## PROMPT
Output the listing below verbatim, but drop the images.

---------------

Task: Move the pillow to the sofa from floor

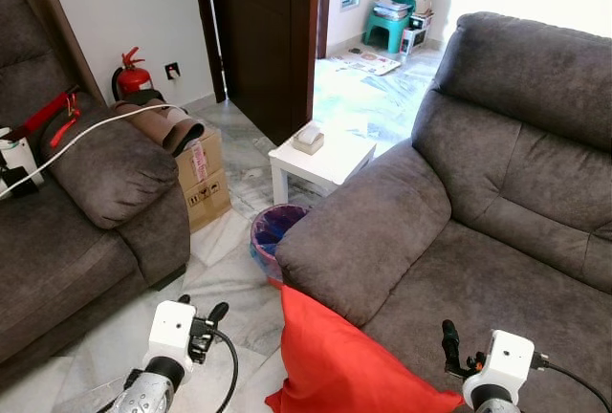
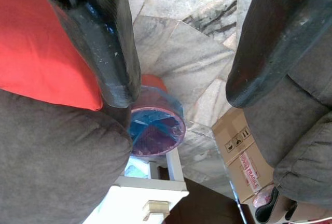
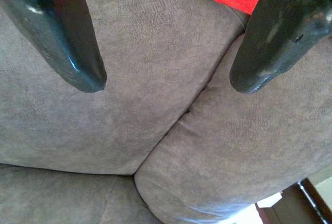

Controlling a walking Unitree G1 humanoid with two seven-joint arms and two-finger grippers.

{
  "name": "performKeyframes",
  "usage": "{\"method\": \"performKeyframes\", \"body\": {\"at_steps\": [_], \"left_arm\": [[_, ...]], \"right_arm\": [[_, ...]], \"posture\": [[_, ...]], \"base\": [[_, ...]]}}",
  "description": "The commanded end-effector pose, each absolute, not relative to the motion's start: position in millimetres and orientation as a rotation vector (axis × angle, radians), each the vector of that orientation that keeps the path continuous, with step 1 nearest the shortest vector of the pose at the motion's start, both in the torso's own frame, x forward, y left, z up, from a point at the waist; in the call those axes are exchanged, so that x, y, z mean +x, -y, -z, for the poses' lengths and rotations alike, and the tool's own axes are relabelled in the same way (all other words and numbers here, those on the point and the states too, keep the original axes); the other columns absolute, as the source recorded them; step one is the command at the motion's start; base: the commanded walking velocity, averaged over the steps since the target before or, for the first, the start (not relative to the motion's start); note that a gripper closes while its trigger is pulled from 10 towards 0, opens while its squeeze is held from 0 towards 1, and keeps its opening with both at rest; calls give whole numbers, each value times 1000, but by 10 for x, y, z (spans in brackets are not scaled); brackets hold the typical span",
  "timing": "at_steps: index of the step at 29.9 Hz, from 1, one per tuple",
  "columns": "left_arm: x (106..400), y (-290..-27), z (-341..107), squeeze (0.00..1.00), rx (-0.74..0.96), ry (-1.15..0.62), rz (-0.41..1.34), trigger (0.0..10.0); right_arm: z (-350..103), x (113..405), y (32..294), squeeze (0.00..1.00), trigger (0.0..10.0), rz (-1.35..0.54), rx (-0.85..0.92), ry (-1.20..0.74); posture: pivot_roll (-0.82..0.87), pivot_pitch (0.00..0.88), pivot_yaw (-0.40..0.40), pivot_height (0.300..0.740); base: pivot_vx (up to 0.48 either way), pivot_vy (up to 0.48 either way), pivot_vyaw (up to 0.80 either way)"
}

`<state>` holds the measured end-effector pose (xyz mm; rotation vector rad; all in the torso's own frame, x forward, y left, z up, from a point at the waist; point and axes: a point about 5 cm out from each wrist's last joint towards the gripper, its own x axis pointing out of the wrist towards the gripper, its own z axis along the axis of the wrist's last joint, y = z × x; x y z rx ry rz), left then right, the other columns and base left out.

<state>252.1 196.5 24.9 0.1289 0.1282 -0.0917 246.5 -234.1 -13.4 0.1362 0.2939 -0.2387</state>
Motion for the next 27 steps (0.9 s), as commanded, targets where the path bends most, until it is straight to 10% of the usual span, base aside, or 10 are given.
{"method": "performKeyframes", "body": {"at_steps": [1,27], "left_arm": [[2518,-1999,-266,0,137,-119,85,10000],[2519,-1988,-266,0,142,-125,85,10000]], "right_arm": [[173,2423,2335,0,10000,247,145,-309],[209,2430,2287,0,10000,218,140,-352]], "posture": [[25,74,12,704],[30,79,13,671]], "base": [[0,0,0],[0,0,0]]}}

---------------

## SOLUTION TO THE EXERCISE
Task: Move the pillow to the sofa from floor


Controlling a walking Unitree G1 humanoid with two seven-joint arms and two-finger grippers.

{
  "name": "performKeyframes",
  "usage": "{\"method\": \"performKeyframes\", \"body\": {\"at_steps\": [_], \"left_arm\": [[_, ...]], \"right_arm\": [[_, ...]], \"posture\": [[_, ...]], \"base\": [[_, ...]]}}",
  "description": "The commanded end-effector pose, each absolute, not relative to the motion's start: position in millimetres and orientation as a rotation vector (axis × angle, radians), each the vector of that orientation that keeps the path continuous, with step 1 nearest the shortest vector of the pose at the motion's start, both in the torso's own frame, x forward, y left, z up, from a point at the waist; in the call those axes are exchanged, so that x, y, z mean +x, -y, -z, for the poses' lengths and rotations alike, and the tool's own axes are relabelled in the same way (all other words and numbers here, those on the point and the states too, keep the original axes); the other columns absolute, as the source recorded them; step one is the command at the motion's start; base: the commanded walking velocity, averaged over the steps since the target before or, for the first, the start (not relative to the motion's start); note that a gripper closes while its trigger is pulled from 10 towards 0, opens while its squeeze is held from 0 towards 1, and keeps its opening with both at rest; calls give whole numbers, each value times 1000, but by 10 for x, y, z (spans in brackets are not scaled); brackets hold the typical span",
  "timing": "at_steps: index of the step at 29.9 Hz, from 1, one per tuple",
  "columns": "left_arm: x (106..400), y (-290..-27), z (-341..107), squeeze (0.00..1.00), rx (-0.74..0.96), ry (-1.15..0.62), rz (-0.41..1.34), trigger (0.0..10.0); right_arm: z (-350..103), x (113..405), y (32..294), squeeze (0.00..1.00), trigger (0.0..10.0), rz (-1.35..0.54), rx (-0.85..0.92), ry (-1.20..0.74); posture: pivot_roll (-0.82..0.87), pivot_pitch (0.00..0.88), pivot_yaw (-0.40..0.40), pivot_height (0.300..0.740); base: pivot_vx (up to 0.48 either way), pivot_vy (up to 0.48 either way), pivot_vyaw (up to 0.80 either way)"
}

`<state>` holds the measured end-effector pose (xyz mm; rotation vector rad; all in the torso's own frame, x forward, y left, z up, from a point at the waist; point and axes: a point about 5 cm out from each wrist's last joint towards the gripper, its own x axis pointing out of the wrist towards the gripper, its own z axis along the axis of the wrist's last joint, y = z × x; x y z rx ry rz), left then right, the other columns and base left out.

<state>252.1 196.5 24.9 0.1289 0.1282 -0.0917 246.5 -234.1 -13.4 0.1362 0.2939 -0.2387</state>
Motion for the next 27 steps (0.9 s), as commanded, targets where the path bends most, until it is straight to 10% of the usual span, base aside, or 10 are given.
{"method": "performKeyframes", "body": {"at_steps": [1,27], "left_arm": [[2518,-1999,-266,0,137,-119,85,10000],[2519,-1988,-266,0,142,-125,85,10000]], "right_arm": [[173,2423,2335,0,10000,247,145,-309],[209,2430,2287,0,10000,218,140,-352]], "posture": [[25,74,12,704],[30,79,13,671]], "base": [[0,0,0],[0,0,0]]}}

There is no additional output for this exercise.